■ **WHAT IS REQUIRED**:
Copy exactly the lines of the material below that run from the one containing "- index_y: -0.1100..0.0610" through the one containing "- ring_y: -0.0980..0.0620". Copy no other lines.

■ **DATA EXCERPT**:
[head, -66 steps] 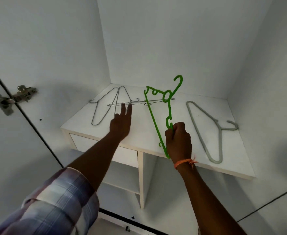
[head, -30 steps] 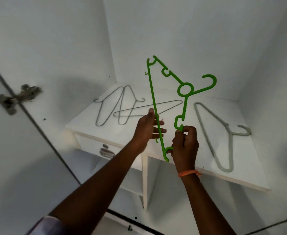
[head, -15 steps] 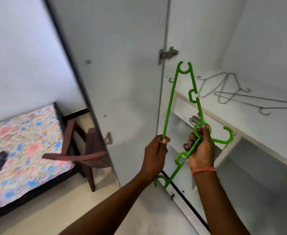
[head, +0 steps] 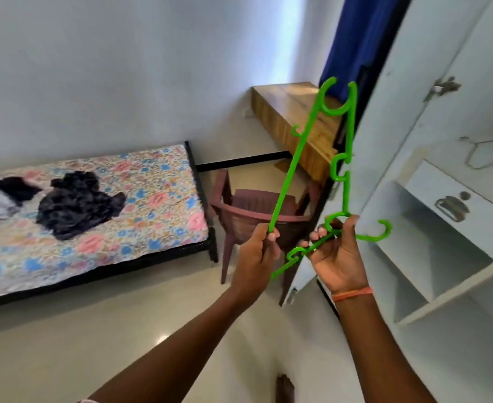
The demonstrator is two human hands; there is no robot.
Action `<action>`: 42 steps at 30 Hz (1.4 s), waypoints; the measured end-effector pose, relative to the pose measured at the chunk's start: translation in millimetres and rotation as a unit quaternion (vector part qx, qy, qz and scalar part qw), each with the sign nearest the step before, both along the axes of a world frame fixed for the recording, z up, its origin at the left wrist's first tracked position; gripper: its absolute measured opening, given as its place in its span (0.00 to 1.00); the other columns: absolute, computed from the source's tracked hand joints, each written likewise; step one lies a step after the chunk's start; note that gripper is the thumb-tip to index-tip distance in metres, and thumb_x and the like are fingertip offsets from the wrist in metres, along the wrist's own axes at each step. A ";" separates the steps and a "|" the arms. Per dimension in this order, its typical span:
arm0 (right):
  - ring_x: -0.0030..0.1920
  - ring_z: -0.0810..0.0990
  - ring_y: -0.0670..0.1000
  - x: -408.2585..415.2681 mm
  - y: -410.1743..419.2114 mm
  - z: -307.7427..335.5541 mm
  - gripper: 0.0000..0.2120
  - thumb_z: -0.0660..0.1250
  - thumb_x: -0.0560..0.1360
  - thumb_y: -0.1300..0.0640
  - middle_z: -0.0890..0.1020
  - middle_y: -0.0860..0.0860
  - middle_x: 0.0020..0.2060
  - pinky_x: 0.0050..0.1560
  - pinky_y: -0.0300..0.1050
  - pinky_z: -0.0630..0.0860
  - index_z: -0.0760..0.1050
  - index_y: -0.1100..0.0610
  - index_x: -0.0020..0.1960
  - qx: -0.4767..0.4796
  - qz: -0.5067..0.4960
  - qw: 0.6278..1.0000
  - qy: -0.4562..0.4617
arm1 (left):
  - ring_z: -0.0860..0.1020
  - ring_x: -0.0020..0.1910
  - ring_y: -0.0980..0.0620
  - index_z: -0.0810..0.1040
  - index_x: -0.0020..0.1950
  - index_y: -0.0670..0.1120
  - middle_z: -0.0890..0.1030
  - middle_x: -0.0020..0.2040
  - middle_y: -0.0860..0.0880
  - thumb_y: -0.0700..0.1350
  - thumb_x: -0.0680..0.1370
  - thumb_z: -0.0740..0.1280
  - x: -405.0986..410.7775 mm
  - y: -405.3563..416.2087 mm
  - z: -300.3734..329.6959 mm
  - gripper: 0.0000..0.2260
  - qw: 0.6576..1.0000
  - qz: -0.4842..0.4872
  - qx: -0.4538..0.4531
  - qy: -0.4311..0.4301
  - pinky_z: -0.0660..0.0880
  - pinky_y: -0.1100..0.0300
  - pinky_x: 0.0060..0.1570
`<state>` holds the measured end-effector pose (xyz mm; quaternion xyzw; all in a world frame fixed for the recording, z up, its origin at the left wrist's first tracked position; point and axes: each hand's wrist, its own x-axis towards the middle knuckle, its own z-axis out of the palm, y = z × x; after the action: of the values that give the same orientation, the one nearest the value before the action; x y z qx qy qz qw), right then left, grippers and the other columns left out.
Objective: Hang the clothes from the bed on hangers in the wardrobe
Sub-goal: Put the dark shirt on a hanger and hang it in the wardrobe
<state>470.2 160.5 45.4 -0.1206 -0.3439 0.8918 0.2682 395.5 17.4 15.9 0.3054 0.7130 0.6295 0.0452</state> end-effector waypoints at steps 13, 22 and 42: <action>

■ **EXERCISE SOLUTION**:
  - index_y: -0.1100..0.0610
  - index_x: -0.0020..0.1960
  - qx: -0.4767..0.4796
  - qz: -0.5067..0.4960
  - qw: 0.6278..1.0000
  - qy: -0.4562..0.4617
arm1 (left):
  - ring_z: -0.0860..0.1020
  - ring_x: -0.0020..0.1910
  - ring_y: -0.0980..0.0620

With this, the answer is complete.